Kevin Galim

FuriosaAI

Seoul, South Korea

I am a Senior AI Research Engineer at FuriosaAI, where I work on efficient LLM inference, post-training systems, and accelerator-aware training/inference pipelines. My research sits at the intersection of efficient inference, post-training, and AI systems.

I have authored 10+ publications at venues including ICLR, ICML, ACL, CVPR, ECCV, and WACV, with work spanning KV-cache and prompt/context compression, parameter-efficient adaptation for state space models, and diffusion LLMs with parallel decoding.
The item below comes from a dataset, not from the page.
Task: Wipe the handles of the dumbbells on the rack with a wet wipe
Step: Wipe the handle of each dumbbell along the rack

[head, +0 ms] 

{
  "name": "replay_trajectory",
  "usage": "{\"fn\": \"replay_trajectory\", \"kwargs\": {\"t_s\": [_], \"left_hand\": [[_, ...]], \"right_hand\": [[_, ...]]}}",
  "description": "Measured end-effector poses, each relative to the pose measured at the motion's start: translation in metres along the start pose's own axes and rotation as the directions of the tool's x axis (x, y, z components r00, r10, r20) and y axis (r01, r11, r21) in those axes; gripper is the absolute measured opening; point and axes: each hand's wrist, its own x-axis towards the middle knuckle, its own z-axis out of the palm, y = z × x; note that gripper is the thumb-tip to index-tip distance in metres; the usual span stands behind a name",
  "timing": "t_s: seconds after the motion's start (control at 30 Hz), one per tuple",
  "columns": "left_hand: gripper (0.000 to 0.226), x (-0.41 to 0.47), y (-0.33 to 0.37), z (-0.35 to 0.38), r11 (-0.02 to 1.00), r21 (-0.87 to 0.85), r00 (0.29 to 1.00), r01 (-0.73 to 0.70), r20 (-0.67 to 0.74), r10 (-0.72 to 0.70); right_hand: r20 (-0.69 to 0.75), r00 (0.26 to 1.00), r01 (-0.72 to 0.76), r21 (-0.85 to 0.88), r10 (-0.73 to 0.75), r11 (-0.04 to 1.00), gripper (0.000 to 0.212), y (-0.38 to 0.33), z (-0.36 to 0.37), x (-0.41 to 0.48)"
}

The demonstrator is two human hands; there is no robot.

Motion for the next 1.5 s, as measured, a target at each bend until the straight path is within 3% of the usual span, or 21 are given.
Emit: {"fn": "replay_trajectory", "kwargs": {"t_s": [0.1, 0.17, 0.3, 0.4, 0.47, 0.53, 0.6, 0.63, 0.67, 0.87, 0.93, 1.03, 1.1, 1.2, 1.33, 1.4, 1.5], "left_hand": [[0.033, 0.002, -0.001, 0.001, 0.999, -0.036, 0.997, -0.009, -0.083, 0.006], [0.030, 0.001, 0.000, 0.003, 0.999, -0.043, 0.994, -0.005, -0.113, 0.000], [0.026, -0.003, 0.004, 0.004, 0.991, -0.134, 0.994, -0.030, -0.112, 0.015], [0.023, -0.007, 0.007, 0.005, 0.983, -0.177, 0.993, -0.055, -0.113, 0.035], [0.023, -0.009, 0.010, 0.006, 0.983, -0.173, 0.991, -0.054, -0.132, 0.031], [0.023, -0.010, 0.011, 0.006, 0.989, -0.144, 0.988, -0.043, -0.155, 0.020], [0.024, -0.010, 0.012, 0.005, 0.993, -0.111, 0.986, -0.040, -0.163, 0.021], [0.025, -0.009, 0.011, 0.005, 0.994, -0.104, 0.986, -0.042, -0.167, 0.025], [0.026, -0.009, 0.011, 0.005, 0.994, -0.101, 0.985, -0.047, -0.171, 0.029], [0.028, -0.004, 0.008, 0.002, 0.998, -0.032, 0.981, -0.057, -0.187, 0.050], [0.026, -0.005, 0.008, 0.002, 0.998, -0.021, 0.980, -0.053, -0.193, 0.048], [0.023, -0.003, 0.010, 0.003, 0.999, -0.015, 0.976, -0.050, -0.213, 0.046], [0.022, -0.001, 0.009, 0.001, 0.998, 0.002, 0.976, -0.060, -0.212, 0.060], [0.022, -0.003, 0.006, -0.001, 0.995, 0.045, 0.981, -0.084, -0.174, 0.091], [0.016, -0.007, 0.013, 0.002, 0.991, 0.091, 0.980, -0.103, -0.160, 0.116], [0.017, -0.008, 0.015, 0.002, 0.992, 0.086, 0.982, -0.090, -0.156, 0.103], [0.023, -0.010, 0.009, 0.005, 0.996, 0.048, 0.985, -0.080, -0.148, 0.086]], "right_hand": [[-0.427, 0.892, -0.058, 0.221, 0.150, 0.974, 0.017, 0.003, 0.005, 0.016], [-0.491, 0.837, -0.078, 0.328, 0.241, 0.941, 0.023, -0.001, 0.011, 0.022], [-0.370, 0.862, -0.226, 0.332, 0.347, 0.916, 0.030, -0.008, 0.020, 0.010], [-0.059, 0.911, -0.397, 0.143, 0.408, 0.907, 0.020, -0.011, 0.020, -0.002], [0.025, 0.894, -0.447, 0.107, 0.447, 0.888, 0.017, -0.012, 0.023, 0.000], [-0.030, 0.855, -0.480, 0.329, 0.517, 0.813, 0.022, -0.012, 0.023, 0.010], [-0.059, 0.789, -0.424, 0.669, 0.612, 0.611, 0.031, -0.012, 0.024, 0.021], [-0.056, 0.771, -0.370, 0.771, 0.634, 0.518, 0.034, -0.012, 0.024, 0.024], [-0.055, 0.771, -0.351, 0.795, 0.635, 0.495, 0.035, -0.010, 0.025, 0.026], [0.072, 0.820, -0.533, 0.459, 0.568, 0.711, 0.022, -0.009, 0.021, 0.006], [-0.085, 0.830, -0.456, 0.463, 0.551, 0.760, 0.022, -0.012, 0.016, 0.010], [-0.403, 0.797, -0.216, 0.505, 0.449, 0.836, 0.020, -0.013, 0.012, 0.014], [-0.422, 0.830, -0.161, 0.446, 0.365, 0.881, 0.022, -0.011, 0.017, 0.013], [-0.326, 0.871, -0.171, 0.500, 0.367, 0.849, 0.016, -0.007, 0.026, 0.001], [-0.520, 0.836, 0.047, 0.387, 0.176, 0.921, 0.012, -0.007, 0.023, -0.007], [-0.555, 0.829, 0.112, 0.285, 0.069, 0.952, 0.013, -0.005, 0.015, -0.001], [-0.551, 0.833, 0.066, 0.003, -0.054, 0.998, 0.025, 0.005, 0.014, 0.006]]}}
Before joining FuriosaAI, I worked on applied computer vision at Funzin, including autonomous golf cart perception and CES 2021 demos; GPU-accelerated image processing at ARRI in Munich; and freelance AR/web development. I received my M.Sc. in Informatics (Games Engineering) from the Technical University of Munich (grade 1.4), including a semester of research in computer graphics at the University of Tokyo.

Research interests:

Efficient LLM inference: KV-cache and prompt/context compression, speculative/draft-based decoding, and approximate inference
Parameter-efficient fine-tuning: LoRA, state space models, and Mamba-style architectures
Diffusion LLMs, parallel decoding, and generative systems
Post-training systems: on-policy distillation, asynchronous RL/OPD pipelines, stale rollout correction, teacher-cache constraints, and throughput–quality trade-offs
Accelerator-aware LLM systems: rollout generation, inference pipelines, and custom hardware integration

Ongoing work:

AsyncOPD: How Stale Can On-Policy Distillation Be?. Studies stale rollouts, KL-direction sensitivity, teacher-cache constraints, estimator design, and throughput–quality trade-offs in asynchronous OPD pipelines.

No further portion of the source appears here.